Je suis trèèès mitigée, et si je ne voulais être gentille (sisi, j'ai creusé au fond pour trouver le puits de gentillesse), je ferais comme Topocl et Mimi, et j'assassinerais convenablement ce livre.
Mais.
Ce que j'en retire, c'est qu'il m'a permis de "connaître" ce Yersin. Sur les bancs de Pasteur, nom passé à la trappe (parce qu'il aurait été trop peu sociable, politisé, ou/et mondain. Ce qui est plus que suggéré).
Alors, côté histoire, jsuis contente. Je me sens moins bête.
Côté style...
En effet, c'est sec, j'avais l'impression de lire un rapport de documentaire froid et distancé. Il s'intéresse aux faits, balancent des successions d'évènements et lorsque Deville se risque à vouloir donner de l'épaisseur psychologique à ses personnages, c'est pour les affubler de traits grossiers, épais, et caricaturaux.

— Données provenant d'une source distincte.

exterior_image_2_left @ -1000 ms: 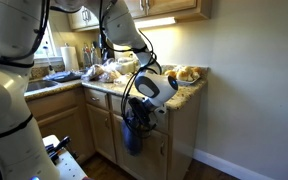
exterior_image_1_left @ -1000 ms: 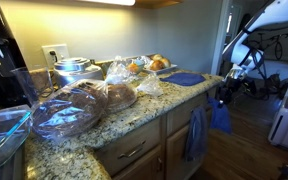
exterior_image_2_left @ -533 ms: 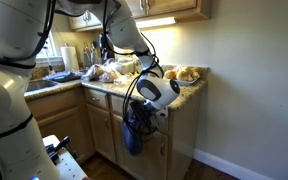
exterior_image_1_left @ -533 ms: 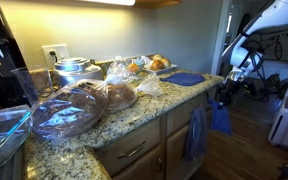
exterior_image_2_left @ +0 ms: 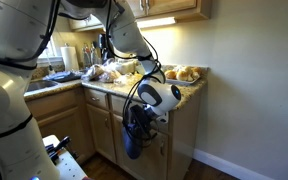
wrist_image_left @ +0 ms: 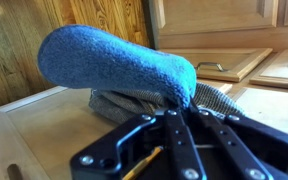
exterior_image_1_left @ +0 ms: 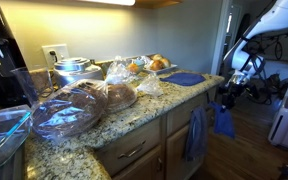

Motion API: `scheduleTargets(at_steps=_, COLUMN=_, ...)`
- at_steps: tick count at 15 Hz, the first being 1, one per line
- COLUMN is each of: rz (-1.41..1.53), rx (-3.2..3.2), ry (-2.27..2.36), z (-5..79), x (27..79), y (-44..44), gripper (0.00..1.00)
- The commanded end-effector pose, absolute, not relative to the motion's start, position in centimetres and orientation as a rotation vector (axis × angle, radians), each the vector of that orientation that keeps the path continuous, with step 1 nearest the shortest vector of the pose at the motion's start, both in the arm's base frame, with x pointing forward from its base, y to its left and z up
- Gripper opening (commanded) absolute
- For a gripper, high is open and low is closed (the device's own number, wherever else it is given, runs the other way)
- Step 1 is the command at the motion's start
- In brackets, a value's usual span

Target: Pick up the blue towel from the countertop and hang it on the bottom cabinet.

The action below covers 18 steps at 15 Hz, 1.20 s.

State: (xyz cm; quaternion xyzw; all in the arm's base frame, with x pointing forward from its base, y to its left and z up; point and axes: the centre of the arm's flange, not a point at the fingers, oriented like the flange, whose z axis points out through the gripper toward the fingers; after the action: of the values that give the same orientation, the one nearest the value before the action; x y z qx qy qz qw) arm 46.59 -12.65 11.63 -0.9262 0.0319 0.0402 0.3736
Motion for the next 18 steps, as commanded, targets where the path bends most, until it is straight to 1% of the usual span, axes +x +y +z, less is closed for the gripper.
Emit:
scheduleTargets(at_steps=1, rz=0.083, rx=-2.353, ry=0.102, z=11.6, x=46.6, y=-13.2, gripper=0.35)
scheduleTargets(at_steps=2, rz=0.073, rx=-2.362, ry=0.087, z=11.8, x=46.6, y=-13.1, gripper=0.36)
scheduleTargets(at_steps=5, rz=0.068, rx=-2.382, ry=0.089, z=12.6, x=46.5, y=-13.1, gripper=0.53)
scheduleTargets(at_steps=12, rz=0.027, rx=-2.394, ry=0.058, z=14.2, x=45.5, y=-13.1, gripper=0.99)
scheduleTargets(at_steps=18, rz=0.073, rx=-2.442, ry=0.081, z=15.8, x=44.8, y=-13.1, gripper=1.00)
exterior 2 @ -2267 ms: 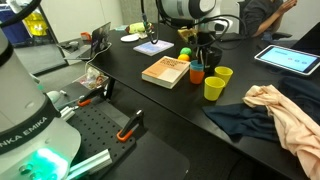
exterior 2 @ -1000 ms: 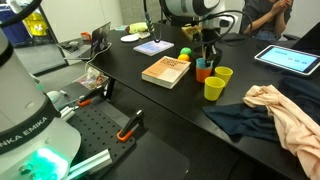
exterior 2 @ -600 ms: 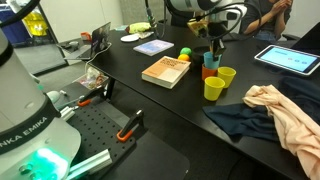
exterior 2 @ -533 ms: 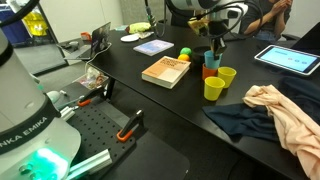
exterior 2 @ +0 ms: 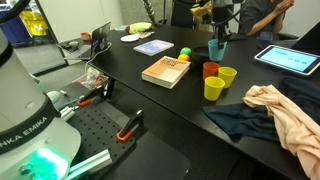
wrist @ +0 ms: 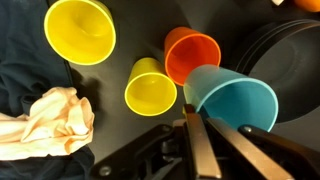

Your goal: Unstack the cups

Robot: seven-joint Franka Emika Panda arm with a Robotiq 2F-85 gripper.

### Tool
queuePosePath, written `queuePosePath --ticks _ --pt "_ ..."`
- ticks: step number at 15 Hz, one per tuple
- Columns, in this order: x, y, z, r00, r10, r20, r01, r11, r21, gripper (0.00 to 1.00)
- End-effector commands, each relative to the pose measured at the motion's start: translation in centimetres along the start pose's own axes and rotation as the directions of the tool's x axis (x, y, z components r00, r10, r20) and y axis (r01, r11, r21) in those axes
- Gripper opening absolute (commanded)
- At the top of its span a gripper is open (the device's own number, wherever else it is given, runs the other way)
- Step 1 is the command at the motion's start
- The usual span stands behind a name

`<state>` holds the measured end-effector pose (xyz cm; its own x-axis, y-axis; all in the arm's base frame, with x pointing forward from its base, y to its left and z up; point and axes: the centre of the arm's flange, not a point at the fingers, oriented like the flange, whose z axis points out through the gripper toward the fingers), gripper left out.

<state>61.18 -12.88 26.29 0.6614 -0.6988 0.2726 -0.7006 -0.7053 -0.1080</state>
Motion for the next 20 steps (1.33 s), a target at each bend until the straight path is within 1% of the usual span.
queuePosePath --ticks 1,6,8,9,10,12,15,18,20 --pt "-1.4 1.2 -2.6 1.000 0.014 0.026 -0.014 1.000 0.020 0.03" --pt "-4.6 2.2 -2.6 0.995 0.005 0.095 -0.005 1.000 0.005 0.03" --pt "-5.9 2.6 -1.7 0.992 0.000 0.126 0.000 1.000 -0.005 0.03" --pt "-6.6 2.9 -0.8 0.990 0.005 0.142 -0.001 1.000 -0.029 0.03" --pt "-7.2 3.2 -0.2 0.987 0.011 0.160 -0.006 0.999 -0.032 0.03" --pt "-8.4 4.0 1.8 0.990 0.001 0.141 0.014 0.995 -0.101 0.03" --pt "-9.5 4.9 4.3 0.990 -0.015 0.138 0.036 0.987 -0.157 0.03" --pt "-10.0 5.2 6.2 0.995 -0.033 0.097 0.050 0.982 -0.181 0.03" --pt "-10.1 5.1 7.0 0.998 -0.020 0.058 0.030 0.984 -0.175 0.03"
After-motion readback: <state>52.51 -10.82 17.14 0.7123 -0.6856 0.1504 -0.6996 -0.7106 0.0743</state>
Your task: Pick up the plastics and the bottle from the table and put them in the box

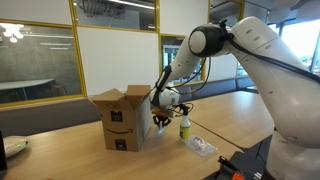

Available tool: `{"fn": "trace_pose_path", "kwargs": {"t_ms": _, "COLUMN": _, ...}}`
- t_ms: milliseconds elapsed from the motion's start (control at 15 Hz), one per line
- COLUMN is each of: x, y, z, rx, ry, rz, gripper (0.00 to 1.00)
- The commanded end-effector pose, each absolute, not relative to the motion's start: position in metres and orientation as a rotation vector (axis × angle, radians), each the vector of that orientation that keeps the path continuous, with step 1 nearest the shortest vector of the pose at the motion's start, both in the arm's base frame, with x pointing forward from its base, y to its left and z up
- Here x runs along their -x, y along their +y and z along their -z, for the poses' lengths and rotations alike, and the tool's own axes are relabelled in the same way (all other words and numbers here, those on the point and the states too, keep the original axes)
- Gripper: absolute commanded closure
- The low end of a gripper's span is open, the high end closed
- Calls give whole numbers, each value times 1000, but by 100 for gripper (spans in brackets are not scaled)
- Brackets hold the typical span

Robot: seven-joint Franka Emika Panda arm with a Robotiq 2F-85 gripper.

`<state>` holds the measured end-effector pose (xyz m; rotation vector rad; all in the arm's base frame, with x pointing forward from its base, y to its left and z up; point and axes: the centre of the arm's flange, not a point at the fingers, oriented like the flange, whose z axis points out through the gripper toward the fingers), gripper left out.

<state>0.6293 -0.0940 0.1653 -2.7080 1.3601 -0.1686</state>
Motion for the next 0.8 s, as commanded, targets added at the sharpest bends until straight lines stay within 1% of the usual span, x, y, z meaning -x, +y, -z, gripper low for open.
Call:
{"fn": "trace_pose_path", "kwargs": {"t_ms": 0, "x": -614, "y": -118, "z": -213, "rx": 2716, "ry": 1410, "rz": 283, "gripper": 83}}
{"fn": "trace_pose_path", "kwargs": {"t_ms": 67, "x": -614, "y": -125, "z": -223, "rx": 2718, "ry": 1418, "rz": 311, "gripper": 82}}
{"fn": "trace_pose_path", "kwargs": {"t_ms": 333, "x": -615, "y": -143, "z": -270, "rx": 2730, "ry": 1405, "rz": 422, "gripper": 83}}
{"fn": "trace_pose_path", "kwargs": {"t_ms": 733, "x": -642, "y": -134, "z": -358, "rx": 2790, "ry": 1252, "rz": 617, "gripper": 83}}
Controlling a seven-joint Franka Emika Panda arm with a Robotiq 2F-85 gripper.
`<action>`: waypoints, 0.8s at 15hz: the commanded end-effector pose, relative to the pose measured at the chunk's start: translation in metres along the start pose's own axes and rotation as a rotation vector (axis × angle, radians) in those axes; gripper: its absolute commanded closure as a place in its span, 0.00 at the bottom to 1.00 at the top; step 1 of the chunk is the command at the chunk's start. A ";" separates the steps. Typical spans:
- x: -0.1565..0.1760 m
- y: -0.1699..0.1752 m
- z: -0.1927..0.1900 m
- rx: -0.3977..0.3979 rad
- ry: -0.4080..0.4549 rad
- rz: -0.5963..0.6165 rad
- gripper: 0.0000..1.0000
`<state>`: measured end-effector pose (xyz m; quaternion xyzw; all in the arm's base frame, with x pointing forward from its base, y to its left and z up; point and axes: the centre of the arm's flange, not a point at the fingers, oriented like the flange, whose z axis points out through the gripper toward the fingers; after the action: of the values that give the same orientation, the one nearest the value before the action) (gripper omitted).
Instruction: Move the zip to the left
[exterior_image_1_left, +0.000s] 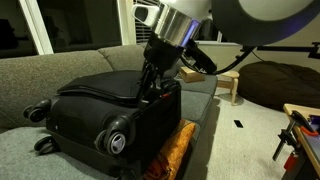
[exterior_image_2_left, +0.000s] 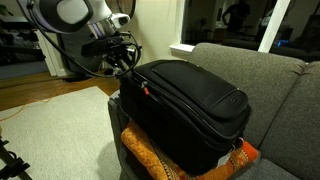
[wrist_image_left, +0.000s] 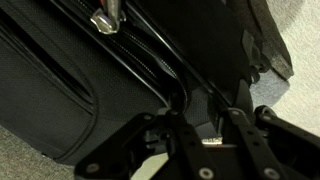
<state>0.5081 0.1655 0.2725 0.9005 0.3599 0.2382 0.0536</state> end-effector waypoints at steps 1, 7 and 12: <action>-0.008 0.012 -0.007 -0.002 -0.033 0.053 0.34; -0.023 0.037 -0.004 -0.023 -0.058 0.132 0.01; -0.034 0.050 -0.001 -0.028 -0.084 0.191 0.00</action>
<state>0.5203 0.1135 0.2728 0.9283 0.2926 0.2204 0.0642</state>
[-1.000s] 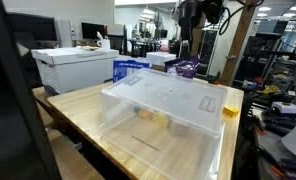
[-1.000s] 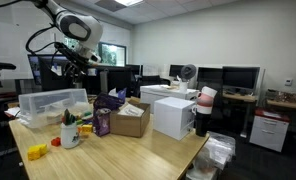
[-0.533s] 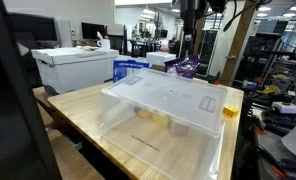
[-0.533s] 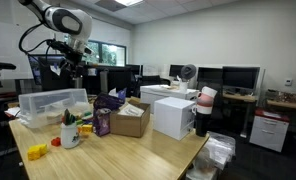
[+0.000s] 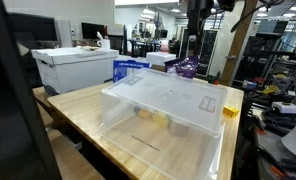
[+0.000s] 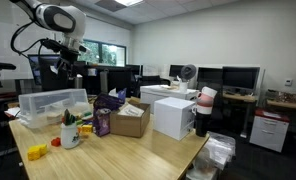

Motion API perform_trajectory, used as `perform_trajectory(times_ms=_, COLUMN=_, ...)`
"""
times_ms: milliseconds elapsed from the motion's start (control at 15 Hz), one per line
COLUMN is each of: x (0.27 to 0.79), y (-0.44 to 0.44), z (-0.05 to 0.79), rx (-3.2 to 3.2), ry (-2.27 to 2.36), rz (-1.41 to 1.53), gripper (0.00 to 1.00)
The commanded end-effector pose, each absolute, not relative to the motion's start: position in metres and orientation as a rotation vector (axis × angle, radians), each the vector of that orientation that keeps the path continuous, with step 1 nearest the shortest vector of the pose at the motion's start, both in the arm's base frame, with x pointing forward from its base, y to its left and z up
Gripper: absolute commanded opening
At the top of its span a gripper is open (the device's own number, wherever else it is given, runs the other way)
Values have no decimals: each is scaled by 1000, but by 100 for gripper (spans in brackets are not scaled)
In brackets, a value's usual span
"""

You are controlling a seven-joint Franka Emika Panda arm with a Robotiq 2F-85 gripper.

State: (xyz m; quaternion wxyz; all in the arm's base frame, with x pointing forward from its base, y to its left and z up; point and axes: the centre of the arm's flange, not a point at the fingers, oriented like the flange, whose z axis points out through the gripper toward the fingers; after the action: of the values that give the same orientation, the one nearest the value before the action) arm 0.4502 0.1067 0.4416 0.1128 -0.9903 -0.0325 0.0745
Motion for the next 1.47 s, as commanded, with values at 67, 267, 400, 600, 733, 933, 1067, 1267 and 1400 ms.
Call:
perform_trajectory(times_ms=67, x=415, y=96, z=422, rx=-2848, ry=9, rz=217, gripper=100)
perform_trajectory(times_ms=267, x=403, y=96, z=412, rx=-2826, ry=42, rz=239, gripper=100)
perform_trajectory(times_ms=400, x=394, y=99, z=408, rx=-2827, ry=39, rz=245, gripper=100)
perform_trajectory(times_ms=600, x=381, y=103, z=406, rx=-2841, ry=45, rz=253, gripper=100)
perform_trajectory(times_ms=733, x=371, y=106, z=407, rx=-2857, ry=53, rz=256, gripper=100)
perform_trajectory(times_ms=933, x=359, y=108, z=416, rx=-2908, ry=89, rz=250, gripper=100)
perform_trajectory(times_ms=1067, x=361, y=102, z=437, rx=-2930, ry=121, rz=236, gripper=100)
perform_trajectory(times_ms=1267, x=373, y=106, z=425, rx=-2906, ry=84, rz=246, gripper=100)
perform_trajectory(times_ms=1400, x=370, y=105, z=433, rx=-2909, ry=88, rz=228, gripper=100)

Ce n'est pas un roman où les émotions te prennent au corps, où les personnages sont palpables, où le style te prend aux tripes.
C'est une histoire.
Sans dire que l'écriture m'a franchement ennuyée, ni agacée (est-ce réellement ultra pompeux ? Ou est-ce pour coller à la vie de ces scientifiques d'un autre temps, et de leur ego assez gonflé ?), mais elle n'a rien fait pétiller. (On pourrait dire qu'elle a le mérite de laisser libre cours aux imaginations d'y planter leur épaisseur ?).
le livre se lit, cela dit, parce qu'on veut savoir jusqu'au bout qu'elle a été la vie de ce Yersin.